About this exercise:
Write the records out exactly, so that no picture remains in the copy.

Listed records:
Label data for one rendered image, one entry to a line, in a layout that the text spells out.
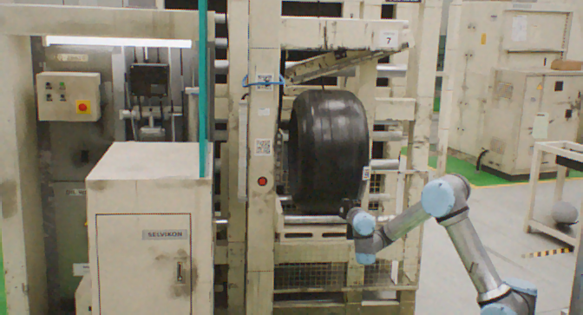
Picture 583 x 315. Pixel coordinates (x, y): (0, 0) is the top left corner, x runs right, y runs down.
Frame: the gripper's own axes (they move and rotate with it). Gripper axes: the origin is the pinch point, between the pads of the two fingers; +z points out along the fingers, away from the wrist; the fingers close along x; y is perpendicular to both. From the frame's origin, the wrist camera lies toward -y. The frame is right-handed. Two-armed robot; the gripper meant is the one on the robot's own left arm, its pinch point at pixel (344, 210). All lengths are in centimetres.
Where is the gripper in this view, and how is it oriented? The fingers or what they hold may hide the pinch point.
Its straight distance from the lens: 251.3
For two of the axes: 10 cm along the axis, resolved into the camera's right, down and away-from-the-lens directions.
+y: 0.2, -9.9, -1.2
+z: -1.3, -1.2, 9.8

Solution to the exercise:
Label data for one rendered image, one entry to a line, in a layout that the text spells out.
Picture 583 x 315. Pixel coordinates (x, y): (0, 0) is the top left corner, x runs right, y runs down.
Frame: the gripper's own axes (they move and rotate with it). Gripper axes: the origin is the pinch point, between the pads of the two fingers; +z points out along the fingers, away from the wrist; the fingers close along x; y is perpendicular to both. From the frame's origin, the wrist camera lies toward -y. The frame is right-handed. Two-armed robot; the gripper meant is the one on the robot's own left arm, its pinch point at pixel (344, 210). All lengths are in centimetres.
Where is the gripper in this view, and how is it oriented? The fingers or what they hold may hide the pinch point.
Its straight distance from the lens: 251.3
For two of the axes: 10 cm along the axis, resolved into the camera's right, down and away-from-the-lens directions.
+y: 0.2, -9.9, -1.2
+z: -1.3, -1.2, 9.8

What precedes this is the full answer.